Determine the scope of tamper-evident assets​
As described above, you can organize your data, both tamper evident and non-tamper evident, by using contracts and functions. How you choose to manage certain data depends on your use case and requirements. Thus, you should clarify what data you want to guarantee authenticity for.
For example, if you manage a list or index of assets in non-tamper-evident ScalarDB tables, you must understand the risks when those assets are tampered with. More specifically, suppose you have a list of IDs of audit trail log files whose contents are managed in ScalarDL in a tamper-evident manner. If losing the list due to malicious behavior is not acceptable, it should also be managed in ScalarDL.
Manage asset records efficiently​
Depending on the characteristics of your data and its access patterns, there are a few options for how you store the data in asset records.

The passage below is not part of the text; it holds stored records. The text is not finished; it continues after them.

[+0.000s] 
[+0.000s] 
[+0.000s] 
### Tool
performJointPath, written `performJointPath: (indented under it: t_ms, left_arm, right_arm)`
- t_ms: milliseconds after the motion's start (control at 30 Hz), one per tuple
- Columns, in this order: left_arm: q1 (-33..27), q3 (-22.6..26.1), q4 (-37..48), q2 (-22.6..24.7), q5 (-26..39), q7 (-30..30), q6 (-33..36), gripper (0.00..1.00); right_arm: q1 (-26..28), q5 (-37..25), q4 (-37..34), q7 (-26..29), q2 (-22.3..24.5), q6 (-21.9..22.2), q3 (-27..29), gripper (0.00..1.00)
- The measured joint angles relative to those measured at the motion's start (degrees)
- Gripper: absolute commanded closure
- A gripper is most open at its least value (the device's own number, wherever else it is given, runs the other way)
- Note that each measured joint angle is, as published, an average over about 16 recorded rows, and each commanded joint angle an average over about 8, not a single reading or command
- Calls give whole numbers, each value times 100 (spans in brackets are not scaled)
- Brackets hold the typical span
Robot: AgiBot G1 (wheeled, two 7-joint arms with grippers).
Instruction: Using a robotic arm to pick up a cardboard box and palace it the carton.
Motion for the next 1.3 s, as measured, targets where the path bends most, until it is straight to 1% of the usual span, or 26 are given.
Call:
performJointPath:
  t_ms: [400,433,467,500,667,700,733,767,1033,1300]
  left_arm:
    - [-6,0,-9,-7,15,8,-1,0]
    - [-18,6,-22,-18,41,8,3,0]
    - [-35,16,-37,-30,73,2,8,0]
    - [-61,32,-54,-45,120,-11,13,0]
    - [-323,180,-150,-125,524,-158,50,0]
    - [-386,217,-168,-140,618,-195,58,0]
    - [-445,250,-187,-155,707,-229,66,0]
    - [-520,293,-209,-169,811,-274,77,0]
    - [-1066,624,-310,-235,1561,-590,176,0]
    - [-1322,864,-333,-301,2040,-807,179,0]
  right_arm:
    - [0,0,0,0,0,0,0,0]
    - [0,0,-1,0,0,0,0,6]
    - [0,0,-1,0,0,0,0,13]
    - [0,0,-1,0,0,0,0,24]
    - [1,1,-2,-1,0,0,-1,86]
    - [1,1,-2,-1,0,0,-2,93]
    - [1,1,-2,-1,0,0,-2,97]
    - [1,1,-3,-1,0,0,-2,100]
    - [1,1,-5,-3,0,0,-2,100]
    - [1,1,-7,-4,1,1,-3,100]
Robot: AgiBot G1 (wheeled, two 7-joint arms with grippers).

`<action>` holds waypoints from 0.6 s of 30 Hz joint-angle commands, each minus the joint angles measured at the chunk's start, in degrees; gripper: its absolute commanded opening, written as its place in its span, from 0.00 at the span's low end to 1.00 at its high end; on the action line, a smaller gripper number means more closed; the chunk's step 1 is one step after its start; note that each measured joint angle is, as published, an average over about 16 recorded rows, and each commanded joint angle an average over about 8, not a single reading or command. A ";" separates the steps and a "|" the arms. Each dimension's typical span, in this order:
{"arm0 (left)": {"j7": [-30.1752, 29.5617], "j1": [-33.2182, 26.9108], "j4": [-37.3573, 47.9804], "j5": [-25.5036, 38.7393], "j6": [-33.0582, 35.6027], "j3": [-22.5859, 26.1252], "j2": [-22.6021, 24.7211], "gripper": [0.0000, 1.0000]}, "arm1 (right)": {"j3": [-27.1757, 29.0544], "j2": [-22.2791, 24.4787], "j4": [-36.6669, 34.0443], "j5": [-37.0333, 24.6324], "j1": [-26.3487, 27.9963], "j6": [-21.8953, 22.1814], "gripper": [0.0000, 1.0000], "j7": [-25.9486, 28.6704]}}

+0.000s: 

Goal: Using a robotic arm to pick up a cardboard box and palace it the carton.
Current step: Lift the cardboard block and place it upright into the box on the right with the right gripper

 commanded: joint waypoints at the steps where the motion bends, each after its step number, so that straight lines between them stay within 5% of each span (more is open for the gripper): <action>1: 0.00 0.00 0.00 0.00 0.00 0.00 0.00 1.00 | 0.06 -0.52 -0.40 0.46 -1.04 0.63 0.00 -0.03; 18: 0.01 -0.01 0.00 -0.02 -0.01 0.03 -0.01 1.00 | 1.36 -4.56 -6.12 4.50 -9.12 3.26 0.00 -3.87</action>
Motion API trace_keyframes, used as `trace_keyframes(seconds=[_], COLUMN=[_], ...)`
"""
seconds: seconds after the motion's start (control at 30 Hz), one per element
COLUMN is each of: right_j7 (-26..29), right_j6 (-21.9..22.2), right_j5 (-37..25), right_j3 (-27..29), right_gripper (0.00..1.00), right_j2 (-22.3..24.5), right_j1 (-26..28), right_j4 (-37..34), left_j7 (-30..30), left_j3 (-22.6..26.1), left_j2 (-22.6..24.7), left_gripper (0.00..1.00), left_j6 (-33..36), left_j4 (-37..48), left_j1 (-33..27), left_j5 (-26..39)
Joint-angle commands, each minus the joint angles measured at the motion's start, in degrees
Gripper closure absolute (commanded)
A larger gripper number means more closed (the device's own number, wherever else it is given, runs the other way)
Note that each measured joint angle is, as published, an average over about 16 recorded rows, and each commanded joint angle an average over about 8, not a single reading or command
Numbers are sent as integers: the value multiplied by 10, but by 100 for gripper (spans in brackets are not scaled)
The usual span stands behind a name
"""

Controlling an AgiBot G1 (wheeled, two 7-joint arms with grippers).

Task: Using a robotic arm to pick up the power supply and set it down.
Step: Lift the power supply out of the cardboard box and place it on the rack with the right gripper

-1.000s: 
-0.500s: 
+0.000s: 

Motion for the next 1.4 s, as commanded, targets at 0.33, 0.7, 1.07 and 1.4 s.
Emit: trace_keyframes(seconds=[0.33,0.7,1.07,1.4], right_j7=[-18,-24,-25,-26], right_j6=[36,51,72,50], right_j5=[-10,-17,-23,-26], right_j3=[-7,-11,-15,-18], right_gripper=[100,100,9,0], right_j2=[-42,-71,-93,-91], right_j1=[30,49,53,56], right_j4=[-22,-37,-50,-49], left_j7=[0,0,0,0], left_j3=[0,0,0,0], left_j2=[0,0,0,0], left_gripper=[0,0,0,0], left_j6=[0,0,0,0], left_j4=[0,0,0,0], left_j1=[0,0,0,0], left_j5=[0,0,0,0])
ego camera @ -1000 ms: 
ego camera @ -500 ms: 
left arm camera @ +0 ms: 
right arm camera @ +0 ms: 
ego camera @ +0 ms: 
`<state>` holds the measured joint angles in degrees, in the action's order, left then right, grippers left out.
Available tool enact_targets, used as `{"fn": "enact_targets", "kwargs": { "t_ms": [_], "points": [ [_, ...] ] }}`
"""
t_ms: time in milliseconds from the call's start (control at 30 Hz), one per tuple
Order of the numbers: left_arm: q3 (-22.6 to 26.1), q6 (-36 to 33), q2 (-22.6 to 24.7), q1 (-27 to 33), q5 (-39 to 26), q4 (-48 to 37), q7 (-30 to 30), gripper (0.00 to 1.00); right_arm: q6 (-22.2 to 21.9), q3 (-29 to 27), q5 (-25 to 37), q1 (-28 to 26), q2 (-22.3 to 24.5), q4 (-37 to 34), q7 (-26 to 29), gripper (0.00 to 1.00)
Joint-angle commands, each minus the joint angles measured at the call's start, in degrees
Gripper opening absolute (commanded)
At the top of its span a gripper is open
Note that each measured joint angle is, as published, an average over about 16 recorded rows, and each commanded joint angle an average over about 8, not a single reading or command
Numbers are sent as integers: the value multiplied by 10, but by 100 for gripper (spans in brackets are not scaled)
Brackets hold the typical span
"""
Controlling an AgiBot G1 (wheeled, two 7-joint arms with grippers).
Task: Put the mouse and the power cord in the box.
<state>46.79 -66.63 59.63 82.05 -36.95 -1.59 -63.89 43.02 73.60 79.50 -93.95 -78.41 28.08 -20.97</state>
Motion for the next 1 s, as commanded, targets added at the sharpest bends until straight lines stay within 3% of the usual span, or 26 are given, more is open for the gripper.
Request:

A simple way to store data in an asset is to always store the latest state of the data in its entirety. However, this approach is sometimes inefficient from a storage cost perspective because, if a small part of the data is updated frequently, almost all the parts of the data are stored as duplicates in the asset records.
In such a case, you can choose to put only the differential data when updating the asset and merge all the asset records when you want to get the whole image of the latest data. Although this approach is efficient from a storage cost perspective, it affects query performance since it requires scanning all asset records. To limit the affects of this trade-off, creating a snapshot at some point in time is also an option so that you do not have to scan all asset records every time. The generic contracts for collection authenticity management follow this design pattern.